Records from a dataset:
****************

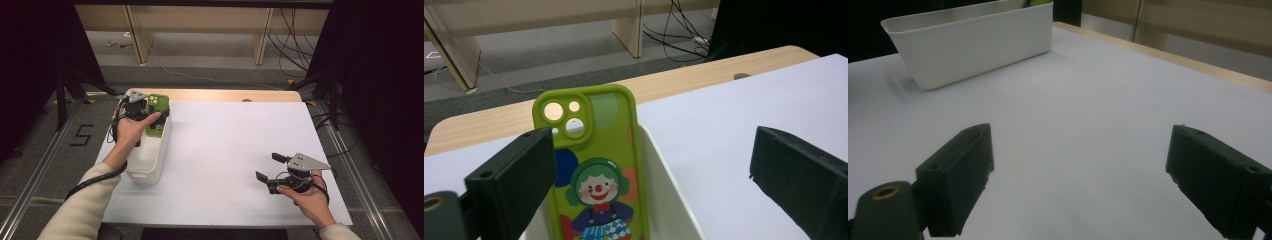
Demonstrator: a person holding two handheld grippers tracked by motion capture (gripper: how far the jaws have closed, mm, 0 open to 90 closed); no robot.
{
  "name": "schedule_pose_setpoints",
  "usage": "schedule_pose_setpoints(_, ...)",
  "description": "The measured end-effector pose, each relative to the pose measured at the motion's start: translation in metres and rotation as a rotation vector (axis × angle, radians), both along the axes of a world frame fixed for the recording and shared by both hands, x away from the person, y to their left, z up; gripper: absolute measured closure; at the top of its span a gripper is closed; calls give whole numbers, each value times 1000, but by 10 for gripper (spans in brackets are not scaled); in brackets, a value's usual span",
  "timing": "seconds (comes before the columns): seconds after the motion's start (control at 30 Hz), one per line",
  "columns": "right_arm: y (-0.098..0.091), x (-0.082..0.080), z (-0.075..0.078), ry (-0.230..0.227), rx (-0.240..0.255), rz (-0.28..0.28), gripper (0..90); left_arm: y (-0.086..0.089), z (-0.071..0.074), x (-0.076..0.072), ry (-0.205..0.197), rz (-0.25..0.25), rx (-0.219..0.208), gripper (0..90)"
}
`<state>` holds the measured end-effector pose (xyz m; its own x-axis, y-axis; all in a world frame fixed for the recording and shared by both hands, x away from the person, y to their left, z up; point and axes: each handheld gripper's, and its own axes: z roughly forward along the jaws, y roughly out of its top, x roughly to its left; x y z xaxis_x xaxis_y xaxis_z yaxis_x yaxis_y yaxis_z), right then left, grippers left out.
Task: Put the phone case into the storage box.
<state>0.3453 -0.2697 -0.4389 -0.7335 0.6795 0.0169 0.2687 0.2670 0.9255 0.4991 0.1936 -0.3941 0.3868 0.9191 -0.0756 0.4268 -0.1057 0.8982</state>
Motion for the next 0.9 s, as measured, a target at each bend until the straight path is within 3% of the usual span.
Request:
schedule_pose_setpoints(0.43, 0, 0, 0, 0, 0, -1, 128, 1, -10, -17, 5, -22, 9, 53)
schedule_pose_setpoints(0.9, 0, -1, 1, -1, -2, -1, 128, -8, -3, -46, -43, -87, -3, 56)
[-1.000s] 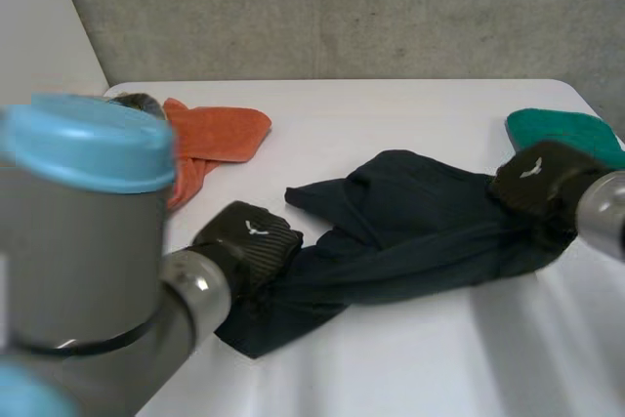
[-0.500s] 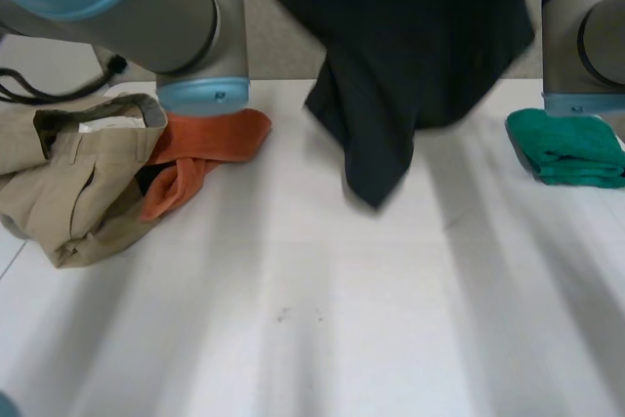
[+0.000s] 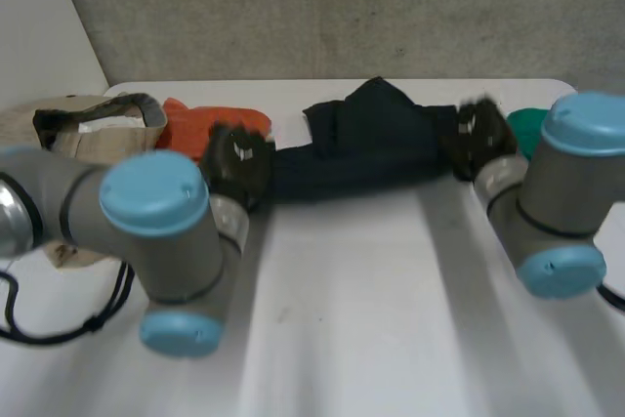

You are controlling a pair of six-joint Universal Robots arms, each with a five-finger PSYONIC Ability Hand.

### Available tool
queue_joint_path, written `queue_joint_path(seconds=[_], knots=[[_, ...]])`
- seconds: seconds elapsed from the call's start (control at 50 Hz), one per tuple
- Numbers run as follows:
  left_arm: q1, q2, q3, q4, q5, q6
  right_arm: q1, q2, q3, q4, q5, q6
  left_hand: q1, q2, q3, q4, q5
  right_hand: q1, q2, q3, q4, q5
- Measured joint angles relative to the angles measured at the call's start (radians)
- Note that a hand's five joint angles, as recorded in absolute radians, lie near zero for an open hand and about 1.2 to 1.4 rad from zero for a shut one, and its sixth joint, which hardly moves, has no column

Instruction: Fold the laundry.

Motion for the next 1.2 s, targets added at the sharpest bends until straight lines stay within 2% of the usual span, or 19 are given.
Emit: queue_joint_path(seconds=[0.12, 0.22, 0.34, 0.44, 0.54, 0.64, 0.78, 0.88, 1.0, 1.02, 1.04, 1.1, 1.2], knots=[[-0.021, 0.092, -0.132, -0.021, 0.001, -0.031, -0.009, -0.035, 0.083, 0.142, 0.022, -0.006, 0.000, 0.000, 0.000, 0.000, 0.000, 0.000, 0.000, 0.000, 0.000, 0.000], [-0.039, 0.224, -0.180, -0.095, 0.000, -0.030, -0.013, -0.137, 0.112, 0.261, 0.025, -0.036, 0.000, 0.000, 0.000, 0.000, 0.000, 0.000, 0.000, 0.000, 0.000, 0.000], [-0.088, 0.483, -0.184, -0.405, 0.007, 0.001, -0.012, -0.390, 0.124, 0.552, 0.018, -0.158, 0.000, 0.000, 0.000, 0.000, 0.000, 0.000, 0.000, 0.000, 0.000, 0.000], [-0.129, 0.581, -0.184, -0.619, 0.041, 0.024, -0.012, -0.533, 0.137, 0.698, -0.005, -0.224, 0.000, 0.000, 0.000, 0.000, 0.000, 0.000, 0.000, 0.000, 0.000, 0.000], [-0.158, 0.543, -0.202, -0.684, 0.083, 0.033, -0.011, -0.575, 0.192, 0.727, -0.038, -0.247, 0.000, 0.000, 0.000, 0.000, 0.000, 0.000, 0.000, 0.000, 0.000, 0.000], [-0.162, 0.394, -0.188, -0.643, 0.095, 0.035, -0.011, -0.504, 0.250, 0.704, -0.045, -0.250, 0.000, 0.000, 0.000, 0.000, 0.000, 0.000, 0.000, 0.000, 0.000, 0.003], [-0.120, 0.126, -0.012, -0.561, 0.090, 0.035, -0.007, -0.279, 0.200, 0.634, 0.002, -0.249, 0.000, 0.000, 0.000, 0.000, 0.000, 0.000, 0.000, 0.000, 0.000, 0.003], [-0.083, -0.018, 0.241, -0.530, 0.086, 0.043, 0.000, -0.173, 0.036, 0.562, 0.062, -0.243, 0.000, 0.000, 0.000, 0.000, 0.000, 0.000, 0.000, 0.000, 0.000, 0.003], [-0.049, -0.142, 0.611, -0.477, 0.071, 0.079, 0.004, -0.106, -0.279, 0.297, 0.107, -0.210, 0.000, 0.000, 0.000, 0.000, 0.000, 0.000, 0.000, 0.000, 0.000, 0.003], [-0.035, -0.156, 0.715, -0.422, 0.047, 0.106, 0.005, -0.105, -0.344, 0.167, 0.108, -0.190, 0.000, 0.000, 0.001, 0.000, 0.000, 0.000, 0.000, 0.000, 0.000, 0.003], [-0.029, -0.156, 0.756, -0.391, 0.033, 0.121, 0.005, -0.106, -0.362, 0.118, 0.107, -0.182, 0.000, 0.000, 0.001, 0.000, 0.000, 0.000, 0.000, 0.000, 0.000, 0.003], [-0.002, -0.128, 0.899, -0.216, -0.034, 0.196, 0.007, -0.130, -0.413, -0.165, 0.091, -0.137, 0.000, 0.000, 0.001, 0.001, 0.000, 0.000, 0.000, 0.000, 0.000, 0.003], [0.013, -0.054, 0.929, -0.026, -0.092, 0.258, 0.020, -0.159, -0.404, -0.383, 0.063, -0.098, 0.000, 0.001, 0.001, 0.001, 0.000, 0.000, 0.000, 0.000, 0.000, 0.003]])
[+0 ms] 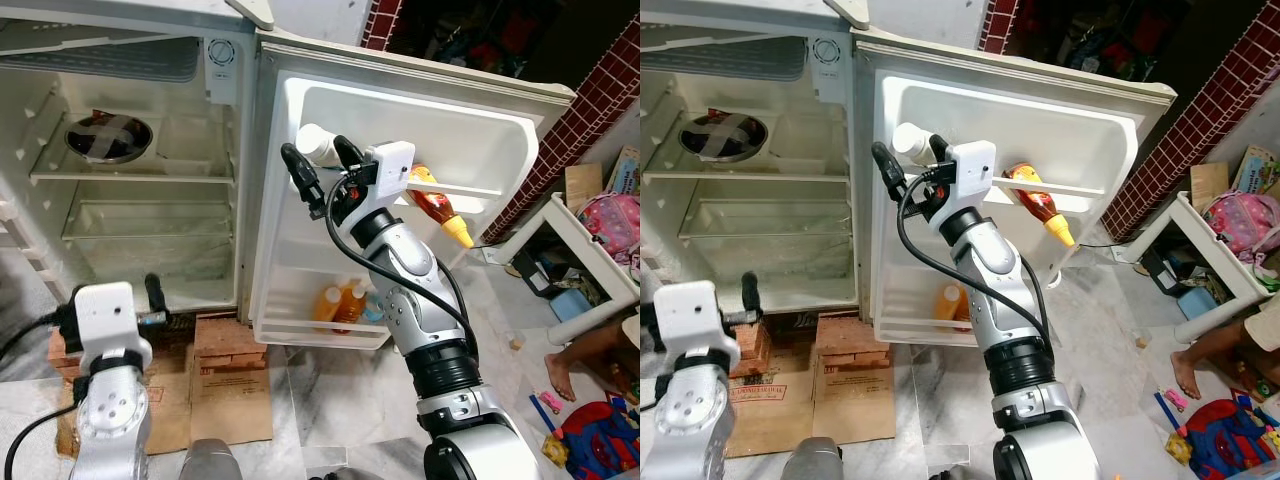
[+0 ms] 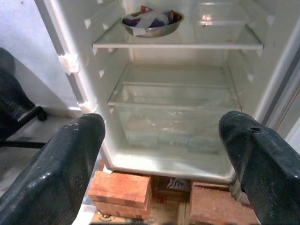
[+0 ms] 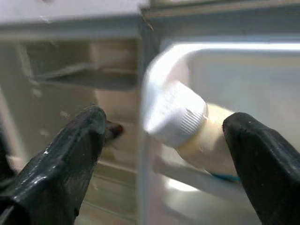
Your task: Restocking fridge
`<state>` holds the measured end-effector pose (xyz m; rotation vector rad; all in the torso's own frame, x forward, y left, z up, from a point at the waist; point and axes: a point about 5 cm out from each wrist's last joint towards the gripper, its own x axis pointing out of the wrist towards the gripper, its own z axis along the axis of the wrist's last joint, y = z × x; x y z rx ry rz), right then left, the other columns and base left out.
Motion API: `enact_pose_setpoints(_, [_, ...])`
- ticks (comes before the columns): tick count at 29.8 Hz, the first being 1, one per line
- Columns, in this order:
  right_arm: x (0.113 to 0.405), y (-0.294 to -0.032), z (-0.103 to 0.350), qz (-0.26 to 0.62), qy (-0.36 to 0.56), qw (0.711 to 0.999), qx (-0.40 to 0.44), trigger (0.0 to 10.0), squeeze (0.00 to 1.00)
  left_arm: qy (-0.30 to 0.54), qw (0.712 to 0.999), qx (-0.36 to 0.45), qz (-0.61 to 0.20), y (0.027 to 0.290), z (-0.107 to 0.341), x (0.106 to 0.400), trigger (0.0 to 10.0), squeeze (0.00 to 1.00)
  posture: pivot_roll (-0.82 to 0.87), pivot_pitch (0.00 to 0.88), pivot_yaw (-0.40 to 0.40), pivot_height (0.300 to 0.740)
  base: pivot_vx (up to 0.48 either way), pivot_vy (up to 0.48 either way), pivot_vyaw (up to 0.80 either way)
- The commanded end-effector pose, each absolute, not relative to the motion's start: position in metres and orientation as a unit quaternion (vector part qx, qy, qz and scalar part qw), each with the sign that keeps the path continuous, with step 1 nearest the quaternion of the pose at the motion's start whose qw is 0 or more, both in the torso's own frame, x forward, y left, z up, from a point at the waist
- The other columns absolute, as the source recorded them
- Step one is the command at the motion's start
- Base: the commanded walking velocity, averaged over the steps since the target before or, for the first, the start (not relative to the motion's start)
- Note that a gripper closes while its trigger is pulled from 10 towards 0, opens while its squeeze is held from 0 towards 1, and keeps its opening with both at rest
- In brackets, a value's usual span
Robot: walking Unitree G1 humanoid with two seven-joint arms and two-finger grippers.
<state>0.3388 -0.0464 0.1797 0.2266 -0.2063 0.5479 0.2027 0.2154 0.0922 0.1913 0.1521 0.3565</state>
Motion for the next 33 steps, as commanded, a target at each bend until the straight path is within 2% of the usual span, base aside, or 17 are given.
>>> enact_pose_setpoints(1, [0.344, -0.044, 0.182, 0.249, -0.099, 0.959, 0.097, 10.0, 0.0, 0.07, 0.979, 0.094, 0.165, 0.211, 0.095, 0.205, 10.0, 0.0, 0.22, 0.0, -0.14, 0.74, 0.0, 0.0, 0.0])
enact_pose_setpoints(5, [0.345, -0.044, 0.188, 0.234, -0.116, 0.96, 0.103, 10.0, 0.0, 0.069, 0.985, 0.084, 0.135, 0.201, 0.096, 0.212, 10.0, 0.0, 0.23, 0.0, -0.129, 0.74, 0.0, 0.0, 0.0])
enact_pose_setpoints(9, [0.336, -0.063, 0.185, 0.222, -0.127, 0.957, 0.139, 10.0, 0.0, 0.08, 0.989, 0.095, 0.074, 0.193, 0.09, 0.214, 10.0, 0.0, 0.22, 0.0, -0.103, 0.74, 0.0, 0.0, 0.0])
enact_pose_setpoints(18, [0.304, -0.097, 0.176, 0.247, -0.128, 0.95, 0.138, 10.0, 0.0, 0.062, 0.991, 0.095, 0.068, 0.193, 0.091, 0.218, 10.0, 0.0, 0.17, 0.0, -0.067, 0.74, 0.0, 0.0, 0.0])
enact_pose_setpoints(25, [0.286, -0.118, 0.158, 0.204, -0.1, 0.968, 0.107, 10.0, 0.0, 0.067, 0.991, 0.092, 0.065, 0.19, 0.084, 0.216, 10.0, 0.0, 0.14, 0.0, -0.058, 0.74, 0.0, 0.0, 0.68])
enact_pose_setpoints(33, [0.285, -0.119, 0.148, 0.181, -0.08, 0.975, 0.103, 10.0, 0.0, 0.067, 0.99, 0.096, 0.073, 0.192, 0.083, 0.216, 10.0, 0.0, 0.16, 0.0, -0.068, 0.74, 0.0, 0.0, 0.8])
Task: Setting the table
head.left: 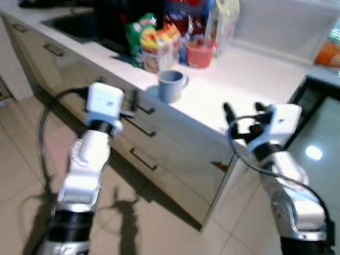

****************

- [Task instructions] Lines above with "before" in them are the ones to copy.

- [Result]
  "timing": "seconds (comes before the columns): seconds after the motion's start (control at 30 Hz), one per line",
- ticks (comes before the columns): tick count at 29.8 Hz, the first being 1, one per line
- Base: the commanded walking velocity, averaged over the steps since the target before or, for the first, the start (not relative to the motion's start)

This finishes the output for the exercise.